Twice in his barnburner campaign speech this week, Obama likened his administration to Republican Dwight Eisenhower's in asserting that he's got domestic spending on a path to be the lowest, as a share of the economy, since Ike was president.
Can this be? More or less, yes. That's if it can be assumed that a president's budget assumptions for years ahead will become reality, always a dubious proposition.
A look at Obama's Ike-centric statements and how they compare with the record:
_ "I've ... put annual domestic spending on a path to become the smallest share of the economy since Dwight Eisenhower held this office, since before I was born."
_ "As a percentage of our GDP, our discretionary spending _ all the things that the Republicans are proposing cutting _ is actually lower than it's been since Dwight Eisenhower."
THE FACTS: Obama hasn't achieved that yet, but he has at least proposed putting the nation on such a path with the hope of reaching that goal by the end of his presidency if he is re-elected.
Obama is talking about non-defense discretionary spending, the category of domestic spending that Congress can control year to year by deciding on priorities. It excludes entitlement spending, interest payments and other spending that is essentially locked in. His aim was to show that today's record trillion-dollar deficits were made necessary by the recession and unemployment, not by any wish by him to spend prolifically.
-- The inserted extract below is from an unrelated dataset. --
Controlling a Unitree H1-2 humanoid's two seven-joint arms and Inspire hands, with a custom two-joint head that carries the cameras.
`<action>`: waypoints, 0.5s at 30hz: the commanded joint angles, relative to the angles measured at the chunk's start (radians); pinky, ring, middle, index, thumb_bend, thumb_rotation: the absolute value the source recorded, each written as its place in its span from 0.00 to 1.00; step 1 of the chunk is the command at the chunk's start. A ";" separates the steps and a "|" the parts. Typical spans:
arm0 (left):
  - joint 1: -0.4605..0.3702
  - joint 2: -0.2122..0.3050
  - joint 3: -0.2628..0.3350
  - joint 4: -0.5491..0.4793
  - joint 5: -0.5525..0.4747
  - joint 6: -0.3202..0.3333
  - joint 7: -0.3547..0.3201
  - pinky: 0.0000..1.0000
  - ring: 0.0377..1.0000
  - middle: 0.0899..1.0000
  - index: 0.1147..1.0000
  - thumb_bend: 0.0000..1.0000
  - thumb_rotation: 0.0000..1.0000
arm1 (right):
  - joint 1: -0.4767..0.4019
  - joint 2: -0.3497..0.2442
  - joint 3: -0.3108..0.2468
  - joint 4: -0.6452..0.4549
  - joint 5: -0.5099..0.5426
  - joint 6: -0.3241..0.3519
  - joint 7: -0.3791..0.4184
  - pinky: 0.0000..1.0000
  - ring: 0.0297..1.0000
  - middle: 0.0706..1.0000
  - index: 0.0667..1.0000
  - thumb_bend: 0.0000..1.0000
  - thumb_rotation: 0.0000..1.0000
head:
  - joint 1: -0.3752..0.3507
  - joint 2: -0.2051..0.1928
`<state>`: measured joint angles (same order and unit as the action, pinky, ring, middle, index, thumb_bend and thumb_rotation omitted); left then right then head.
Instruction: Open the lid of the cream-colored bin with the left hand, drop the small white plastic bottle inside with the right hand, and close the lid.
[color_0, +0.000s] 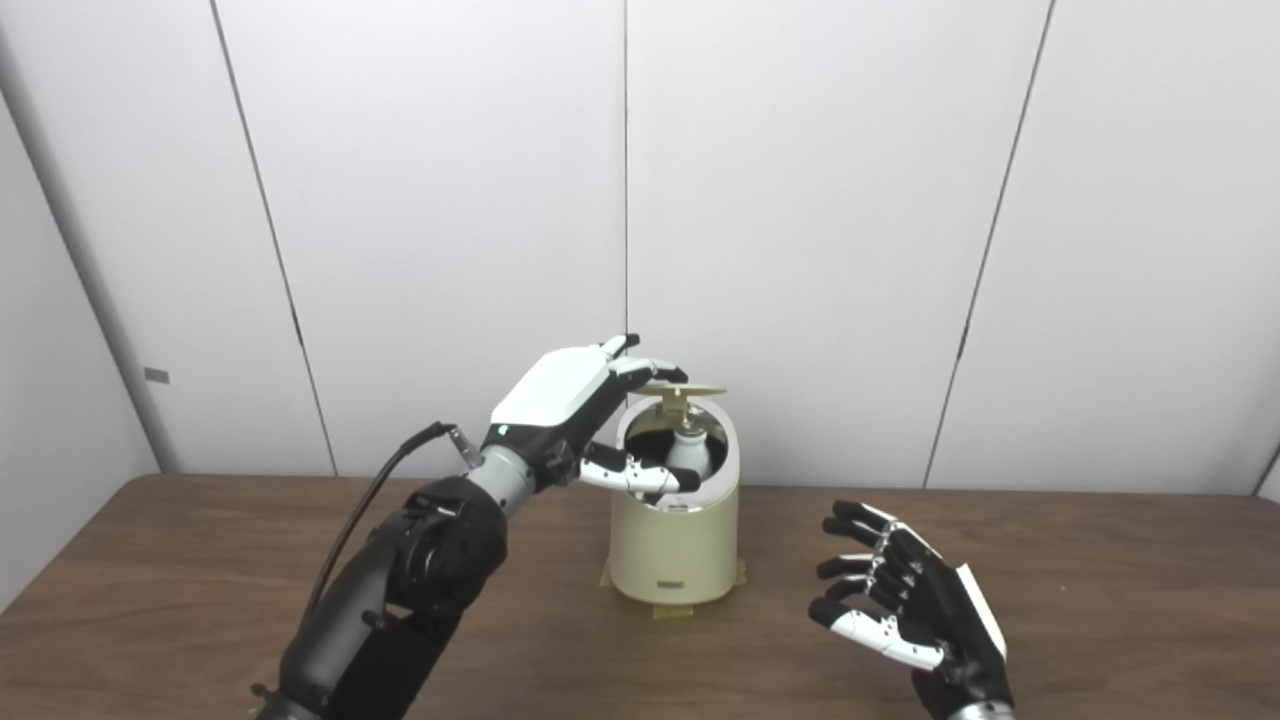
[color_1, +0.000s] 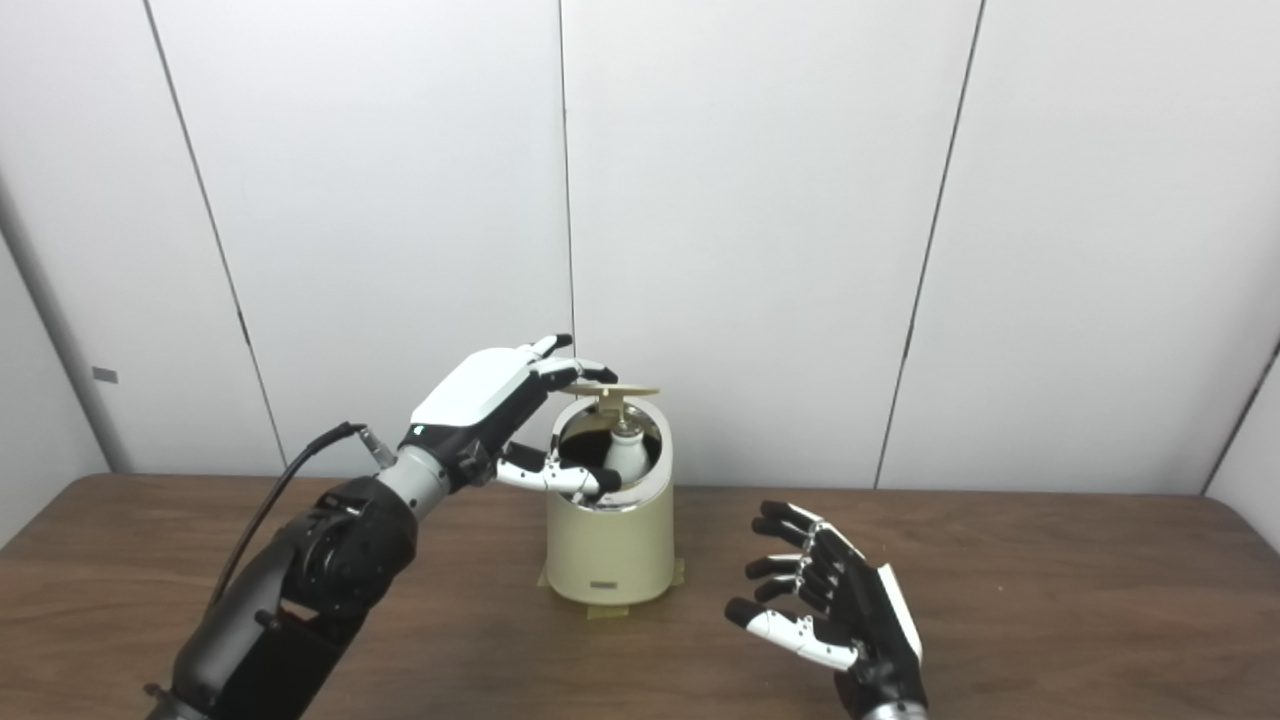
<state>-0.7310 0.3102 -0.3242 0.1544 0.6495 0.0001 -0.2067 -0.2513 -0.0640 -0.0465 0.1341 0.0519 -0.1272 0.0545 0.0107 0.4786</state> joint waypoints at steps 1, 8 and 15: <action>-0.035 0.017 0.002 -0.046 0.019 -0.017 0.008 1.00 1.00 0.83 0.81 0.85 0.54 | -0.034 0.002 0.003 -0.048 0.001 -0.013 -0.002 0.46 0.55 0.71 0.72 0.85 0.22 | 0.001 0.004; -0.018 0.025 -0.004 -0.085 0.057 -0.007 -0.023 1.00 1.00 0.81 0.80 0.85 0.54 | -0.033 0.001 0.008 -0.064 -0.005 -0.001 -0.004 0.45 0.55 0.71 0.72 0.86 0.24 | -0.001 0.012; 0.003 0.030 -0.001 -0.104 0.068 -0.023 -0.032 1.00 0.99 0.79 0.78 0.86 0.51 | -0.037 0.002 0.008 -0.057 -0.001 -0.005 -0.004 0.44 0.54 0.70 0.72 0.85 0.22 | -0.002 0.014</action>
<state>-0.6913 0.3210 -0.3341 0.0828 0.7072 -0.0043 -0.2498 -0.2509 -0.0637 -0.0392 0.1055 0.0507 -0.1190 0.0543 0.0077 0.4924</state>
The administration's Office of Management and Budget projects that non-defense domestic spending will drop to 2.9 percent of the gross domestic product in the 2015 budget year and 2.8 percent in 2016, from an estimated 3.9 percent this year. That would be the lowest since Congress achieved 2.2 percent at the end of Eisenhower's presidency.
Whether that's really in the cards remains to be seen. Projections three or four years ahead don't carry much weight.
Moreover, as the fact-checking organization PolitiFact pointed out when Obama compared himself to Eisenhower in February, the ledger is somewhat skewed because $54 billion in surface transportation money has been shifted from the discretionary spending column to mandatory spending, improving the bottom line on paper if not in reality.